Finally, we will use a self-attention mechanism ([Squeeze-and-Excitation](https://arxiv.org/pdf/1709.01507.pdf)) to improve the generalisation power of the model (Part 3). *Note*: Although the test accuracy is improved, the robustness to adversarial attacks is not necessarily improved.

**Key takeaways**

By the end of this tutorial, you will know:
* how to implement (using Jax and haiku libraries) a residual convolutional neural network for image classification and how to train it on an image dataset, using standard data augmentation, with weight decay regularisation and batch normalisation
* how to write new network modules
* how to use the same backpropagation algorithm that was initially used for training the network, to build adversarial examples that fool the network
* how to add new loss terms (to perform the adversarial attack)
* how to implement a simple, yet effective self-attention mechanism to improve classification accuracy.

**Homework**

Test the classifier's robustness to changes in the input distribution in the geometric space (e.g. by applying rotations to the inputs).
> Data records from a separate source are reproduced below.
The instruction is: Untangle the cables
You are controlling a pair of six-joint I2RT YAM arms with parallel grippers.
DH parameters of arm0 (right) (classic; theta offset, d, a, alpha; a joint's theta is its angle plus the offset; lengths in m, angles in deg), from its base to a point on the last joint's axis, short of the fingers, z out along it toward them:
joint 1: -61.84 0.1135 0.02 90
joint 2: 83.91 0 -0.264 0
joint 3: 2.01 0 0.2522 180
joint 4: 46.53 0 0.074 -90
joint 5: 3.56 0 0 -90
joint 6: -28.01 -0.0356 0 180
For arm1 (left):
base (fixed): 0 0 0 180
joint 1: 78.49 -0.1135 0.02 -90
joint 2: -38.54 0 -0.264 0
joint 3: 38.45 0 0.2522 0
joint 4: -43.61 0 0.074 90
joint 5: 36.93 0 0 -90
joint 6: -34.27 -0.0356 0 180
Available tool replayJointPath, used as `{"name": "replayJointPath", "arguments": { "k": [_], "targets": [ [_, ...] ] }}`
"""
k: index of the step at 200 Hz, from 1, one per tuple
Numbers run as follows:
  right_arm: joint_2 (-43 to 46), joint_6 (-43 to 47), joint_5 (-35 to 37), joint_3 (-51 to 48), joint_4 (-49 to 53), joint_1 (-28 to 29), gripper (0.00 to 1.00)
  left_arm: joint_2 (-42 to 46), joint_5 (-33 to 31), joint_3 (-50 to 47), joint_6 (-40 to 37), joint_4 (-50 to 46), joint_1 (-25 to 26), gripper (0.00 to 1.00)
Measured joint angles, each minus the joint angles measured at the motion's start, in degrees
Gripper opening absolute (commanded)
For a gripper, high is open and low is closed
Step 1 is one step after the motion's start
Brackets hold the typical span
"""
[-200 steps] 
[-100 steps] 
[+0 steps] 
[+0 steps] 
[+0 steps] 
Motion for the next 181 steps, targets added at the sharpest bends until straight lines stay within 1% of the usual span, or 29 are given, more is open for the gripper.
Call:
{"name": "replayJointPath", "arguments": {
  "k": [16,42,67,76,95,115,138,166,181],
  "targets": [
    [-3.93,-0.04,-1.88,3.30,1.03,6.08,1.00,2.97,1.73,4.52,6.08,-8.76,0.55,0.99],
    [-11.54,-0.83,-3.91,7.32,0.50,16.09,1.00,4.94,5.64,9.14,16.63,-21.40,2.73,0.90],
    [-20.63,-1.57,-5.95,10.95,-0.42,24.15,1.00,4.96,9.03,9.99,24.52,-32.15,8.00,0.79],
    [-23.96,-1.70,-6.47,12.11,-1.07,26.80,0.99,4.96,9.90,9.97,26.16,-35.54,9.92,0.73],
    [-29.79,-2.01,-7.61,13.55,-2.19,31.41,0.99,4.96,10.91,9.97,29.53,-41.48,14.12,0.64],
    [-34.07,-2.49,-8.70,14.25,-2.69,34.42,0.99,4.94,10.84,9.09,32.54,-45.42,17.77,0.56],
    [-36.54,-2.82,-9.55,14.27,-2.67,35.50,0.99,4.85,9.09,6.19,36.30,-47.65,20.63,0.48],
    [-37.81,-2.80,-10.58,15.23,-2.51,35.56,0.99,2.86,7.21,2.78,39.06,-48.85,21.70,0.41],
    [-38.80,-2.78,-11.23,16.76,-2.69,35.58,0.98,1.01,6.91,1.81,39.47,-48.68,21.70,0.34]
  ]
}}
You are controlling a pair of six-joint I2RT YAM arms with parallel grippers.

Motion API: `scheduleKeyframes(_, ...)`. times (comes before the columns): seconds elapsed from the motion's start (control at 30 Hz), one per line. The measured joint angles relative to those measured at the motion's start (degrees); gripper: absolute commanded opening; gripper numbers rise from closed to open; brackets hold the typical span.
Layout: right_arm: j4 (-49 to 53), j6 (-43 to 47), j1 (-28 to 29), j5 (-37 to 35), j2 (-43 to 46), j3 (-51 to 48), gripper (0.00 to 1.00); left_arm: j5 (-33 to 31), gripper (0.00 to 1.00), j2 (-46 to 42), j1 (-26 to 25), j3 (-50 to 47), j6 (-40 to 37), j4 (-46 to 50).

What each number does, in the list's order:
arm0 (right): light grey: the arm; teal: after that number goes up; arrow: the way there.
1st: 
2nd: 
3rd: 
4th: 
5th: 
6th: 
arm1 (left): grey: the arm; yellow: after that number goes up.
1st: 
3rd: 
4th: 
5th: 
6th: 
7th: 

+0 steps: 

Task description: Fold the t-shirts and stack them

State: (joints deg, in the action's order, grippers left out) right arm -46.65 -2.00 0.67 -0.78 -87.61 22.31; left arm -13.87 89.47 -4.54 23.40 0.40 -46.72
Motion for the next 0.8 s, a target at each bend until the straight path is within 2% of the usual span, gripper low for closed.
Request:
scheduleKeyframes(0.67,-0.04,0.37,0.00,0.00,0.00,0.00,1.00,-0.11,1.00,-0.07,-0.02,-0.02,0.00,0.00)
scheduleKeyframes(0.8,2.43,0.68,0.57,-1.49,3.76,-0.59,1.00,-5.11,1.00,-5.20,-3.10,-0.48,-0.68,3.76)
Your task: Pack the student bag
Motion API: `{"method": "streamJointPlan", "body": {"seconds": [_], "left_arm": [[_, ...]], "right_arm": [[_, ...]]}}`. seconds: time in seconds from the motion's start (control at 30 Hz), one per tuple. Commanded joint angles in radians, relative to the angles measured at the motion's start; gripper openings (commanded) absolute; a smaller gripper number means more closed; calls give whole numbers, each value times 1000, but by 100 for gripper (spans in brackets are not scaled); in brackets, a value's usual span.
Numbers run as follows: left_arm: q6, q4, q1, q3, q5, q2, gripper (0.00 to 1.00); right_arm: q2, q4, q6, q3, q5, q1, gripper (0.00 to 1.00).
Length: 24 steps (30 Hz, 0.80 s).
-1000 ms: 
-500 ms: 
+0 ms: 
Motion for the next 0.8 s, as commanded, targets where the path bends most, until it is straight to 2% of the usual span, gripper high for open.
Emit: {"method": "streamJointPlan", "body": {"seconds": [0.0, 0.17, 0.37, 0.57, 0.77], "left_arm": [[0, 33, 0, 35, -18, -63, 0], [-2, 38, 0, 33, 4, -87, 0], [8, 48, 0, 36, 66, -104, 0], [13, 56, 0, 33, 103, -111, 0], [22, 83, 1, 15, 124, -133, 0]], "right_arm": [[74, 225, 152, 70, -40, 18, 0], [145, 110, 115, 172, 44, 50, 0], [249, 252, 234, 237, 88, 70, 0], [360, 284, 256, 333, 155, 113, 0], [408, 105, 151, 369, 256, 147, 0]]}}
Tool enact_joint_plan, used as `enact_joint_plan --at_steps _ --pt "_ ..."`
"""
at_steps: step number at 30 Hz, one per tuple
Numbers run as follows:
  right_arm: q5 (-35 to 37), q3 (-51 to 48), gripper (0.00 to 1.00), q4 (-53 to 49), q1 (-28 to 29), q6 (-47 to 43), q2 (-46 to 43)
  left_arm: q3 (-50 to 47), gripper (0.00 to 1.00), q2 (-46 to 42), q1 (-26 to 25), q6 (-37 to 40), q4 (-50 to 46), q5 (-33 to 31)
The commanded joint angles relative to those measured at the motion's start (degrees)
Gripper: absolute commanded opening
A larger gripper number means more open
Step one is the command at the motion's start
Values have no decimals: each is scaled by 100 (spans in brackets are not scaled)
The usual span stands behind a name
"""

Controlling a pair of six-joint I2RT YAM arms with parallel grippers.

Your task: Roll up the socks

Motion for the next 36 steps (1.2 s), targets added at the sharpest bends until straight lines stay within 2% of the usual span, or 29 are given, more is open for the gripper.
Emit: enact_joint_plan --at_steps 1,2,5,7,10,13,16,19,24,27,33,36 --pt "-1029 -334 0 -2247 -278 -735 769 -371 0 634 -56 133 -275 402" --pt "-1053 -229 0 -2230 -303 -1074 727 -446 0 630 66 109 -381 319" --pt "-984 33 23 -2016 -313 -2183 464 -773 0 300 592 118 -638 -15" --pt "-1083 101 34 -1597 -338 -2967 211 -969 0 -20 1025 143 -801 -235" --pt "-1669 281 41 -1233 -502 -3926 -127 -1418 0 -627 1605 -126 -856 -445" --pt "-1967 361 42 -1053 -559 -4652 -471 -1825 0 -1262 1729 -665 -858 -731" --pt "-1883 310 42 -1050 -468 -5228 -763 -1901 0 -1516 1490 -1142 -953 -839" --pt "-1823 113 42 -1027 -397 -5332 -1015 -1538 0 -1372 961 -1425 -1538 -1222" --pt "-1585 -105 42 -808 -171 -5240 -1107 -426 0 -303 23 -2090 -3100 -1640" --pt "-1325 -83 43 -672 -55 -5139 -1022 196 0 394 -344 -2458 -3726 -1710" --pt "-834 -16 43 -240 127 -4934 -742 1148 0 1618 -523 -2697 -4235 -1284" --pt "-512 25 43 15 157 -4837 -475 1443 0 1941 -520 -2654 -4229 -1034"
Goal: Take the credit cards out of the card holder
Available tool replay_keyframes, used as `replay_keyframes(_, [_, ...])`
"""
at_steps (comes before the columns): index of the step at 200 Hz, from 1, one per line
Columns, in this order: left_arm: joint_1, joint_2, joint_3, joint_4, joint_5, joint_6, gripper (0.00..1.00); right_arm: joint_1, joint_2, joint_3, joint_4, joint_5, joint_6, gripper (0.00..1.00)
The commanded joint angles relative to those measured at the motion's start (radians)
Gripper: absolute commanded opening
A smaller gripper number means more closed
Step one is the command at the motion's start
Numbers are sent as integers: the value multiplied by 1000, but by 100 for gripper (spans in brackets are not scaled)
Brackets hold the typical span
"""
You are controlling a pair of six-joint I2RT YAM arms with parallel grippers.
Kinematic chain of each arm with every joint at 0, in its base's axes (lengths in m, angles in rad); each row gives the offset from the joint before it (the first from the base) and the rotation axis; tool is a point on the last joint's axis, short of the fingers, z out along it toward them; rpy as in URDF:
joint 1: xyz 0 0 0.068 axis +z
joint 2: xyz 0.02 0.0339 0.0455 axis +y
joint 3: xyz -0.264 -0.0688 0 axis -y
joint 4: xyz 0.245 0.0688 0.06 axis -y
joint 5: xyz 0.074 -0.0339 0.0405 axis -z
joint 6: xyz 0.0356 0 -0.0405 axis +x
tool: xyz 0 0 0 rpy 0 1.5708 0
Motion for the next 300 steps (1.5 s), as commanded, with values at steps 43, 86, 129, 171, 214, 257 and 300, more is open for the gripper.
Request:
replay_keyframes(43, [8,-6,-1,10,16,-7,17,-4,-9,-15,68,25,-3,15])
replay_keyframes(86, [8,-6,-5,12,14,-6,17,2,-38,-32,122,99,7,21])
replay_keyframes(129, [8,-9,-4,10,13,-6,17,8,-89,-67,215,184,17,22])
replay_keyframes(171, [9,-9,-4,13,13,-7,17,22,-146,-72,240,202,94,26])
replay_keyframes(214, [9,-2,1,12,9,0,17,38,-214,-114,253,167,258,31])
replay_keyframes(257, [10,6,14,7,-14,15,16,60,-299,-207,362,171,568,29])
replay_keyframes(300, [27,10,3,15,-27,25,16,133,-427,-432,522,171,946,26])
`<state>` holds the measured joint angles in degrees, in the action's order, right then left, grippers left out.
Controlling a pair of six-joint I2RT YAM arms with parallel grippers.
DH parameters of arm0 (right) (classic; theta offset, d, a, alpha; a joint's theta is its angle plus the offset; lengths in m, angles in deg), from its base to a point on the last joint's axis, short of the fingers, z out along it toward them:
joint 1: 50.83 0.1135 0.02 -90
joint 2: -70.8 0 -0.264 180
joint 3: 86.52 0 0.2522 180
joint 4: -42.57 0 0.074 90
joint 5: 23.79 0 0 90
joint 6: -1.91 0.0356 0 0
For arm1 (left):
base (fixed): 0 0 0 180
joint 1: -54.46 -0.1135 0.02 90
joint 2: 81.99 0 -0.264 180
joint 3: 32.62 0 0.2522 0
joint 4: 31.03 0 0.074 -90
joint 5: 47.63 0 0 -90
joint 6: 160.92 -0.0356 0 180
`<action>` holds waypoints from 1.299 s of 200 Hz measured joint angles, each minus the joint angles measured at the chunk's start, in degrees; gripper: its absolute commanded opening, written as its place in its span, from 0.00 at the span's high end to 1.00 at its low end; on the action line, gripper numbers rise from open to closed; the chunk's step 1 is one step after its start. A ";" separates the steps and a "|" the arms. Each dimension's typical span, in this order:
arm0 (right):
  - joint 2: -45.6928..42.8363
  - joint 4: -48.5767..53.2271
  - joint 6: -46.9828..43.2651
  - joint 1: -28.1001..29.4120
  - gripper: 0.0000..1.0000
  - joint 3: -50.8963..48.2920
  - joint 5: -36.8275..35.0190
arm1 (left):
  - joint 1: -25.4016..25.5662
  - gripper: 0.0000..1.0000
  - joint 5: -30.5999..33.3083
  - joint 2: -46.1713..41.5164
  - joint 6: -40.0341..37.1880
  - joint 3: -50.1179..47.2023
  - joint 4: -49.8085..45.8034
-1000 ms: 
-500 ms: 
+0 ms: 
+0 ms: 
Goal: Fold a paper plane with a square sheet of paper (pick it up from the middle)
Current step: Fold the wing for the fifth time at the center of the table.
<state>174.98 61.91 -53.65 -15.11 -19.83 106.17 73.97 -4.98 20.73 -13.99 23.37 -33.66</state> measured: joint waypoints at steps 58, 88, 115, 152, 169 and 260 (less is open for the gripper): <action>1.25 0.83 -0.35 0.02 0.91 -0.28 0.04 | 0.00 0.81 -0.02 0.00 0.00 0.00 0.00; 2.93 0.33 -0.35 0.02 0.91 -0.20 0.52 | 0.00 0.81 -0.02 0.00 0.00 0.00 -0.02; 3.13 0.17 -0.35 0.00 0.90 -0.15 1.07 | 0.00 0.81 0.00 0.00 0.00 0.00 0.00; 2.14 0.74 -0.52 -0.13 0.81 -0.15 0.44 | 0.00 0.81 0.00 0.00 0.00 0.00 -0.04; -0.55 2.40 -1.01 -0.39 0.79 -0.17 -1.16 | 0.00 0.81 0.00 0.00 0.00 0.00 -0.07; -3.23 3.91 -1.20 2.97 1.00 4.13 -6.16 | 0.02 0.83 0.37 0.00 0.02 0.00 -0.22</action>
What do you observe? How can the observed behaviour be prevented (at least partially)?

# Part 1: Resnet18 classifier on Cifar10


In [None]:
from typing import Iterable, Mapping, Tuple, Generator, Optional, Sequence, Text, Union, List

# We will use haiku on top of jax; it is not included by default, so let's install it  
!pip install -q dm-haiku
import haiku as hk

import jax
from jax.experimental import optix  # package for optimizer
import jax.numpy as jnp  # equivalent of numpy on GPU and TPU
import numpy as np  # original numpy

!pip install -q dm-tree
import tree
import enum
import time

# Dataset libraries
import tensorflow.compat.v2 as tf
import tensorflow_datasets as tfds

# Plotting library.
from matplotlib import pyplot as plt
import pylab as pl
from IPython import display

# Don't forget to select GPU runtime environment in Runtime -> Change runtime type
device_name = tf.test.gpu_device_name()
if device_name != '/device:GPU:0':
  raise SystemError('GPU device not found')
print('Found GPU at: {}'.format(device_name))

In [None]:
# Define useful types.
OptState = Tuple[optix.TraceState, optix.ScaleByScheduleState, optix.ScaleState]
Scalars = Mapping[str, jnp.ndarray]
Batch = Mapping[Text, np.ndarray]
ClassNames = Mapping[List, str]

In [None]:
# Dataset constants for cifar10 dataset, the "MNIST of real images":
# it contains low-res natural images (32x32x3) belonging to 10 classes.
dataset_name = 'cifar10'
class_cifar10 = [u'airplane', u'automobile', u'bird', u'cat', u'deer', u'dog', u'frog', u'horse', u'ship', u'truck'] 
train_split = 'train'
eval_split = 'test'
num_examples = {train_split: 50000,
                eval_split: 10000}
num_classes = 10

### Hyper-parameters for training and optimiser

In [None]:
train_batch_size = 128 #@param
eval_batch_size = 100  #@param
model_bn_decay = 0.9  #@param
train_weight_decay = 1e-4  #@param
optimizer_momentum = 0.9  #@param
optimizer_use_nesterov = True  #@param
train_eval_every = 1000  #@param
train_init_random_seed = 42  #@param
train_log_every = 100  #@param
num_train_steps = 400e3  #@param
num_eval_steps = (num_examples[eval_split]) // eval_batch_size

### Dataset loading and preprocessing

In [None]:
# We use tensorflow readers; JAX does not have support for input data reading
# and pre-processing.
def load(split: str,
         *,
         is_training: bool,
         batch_size: int) -> Generator[Batch, None, None]:
  """Loads the dataset as a generator of batches."""
  ds = tfds.load('cifar10', split=split).cache().repeat()
  
  if is_training:
    ds = ds.shuffle(10 * batch_size, seed=0)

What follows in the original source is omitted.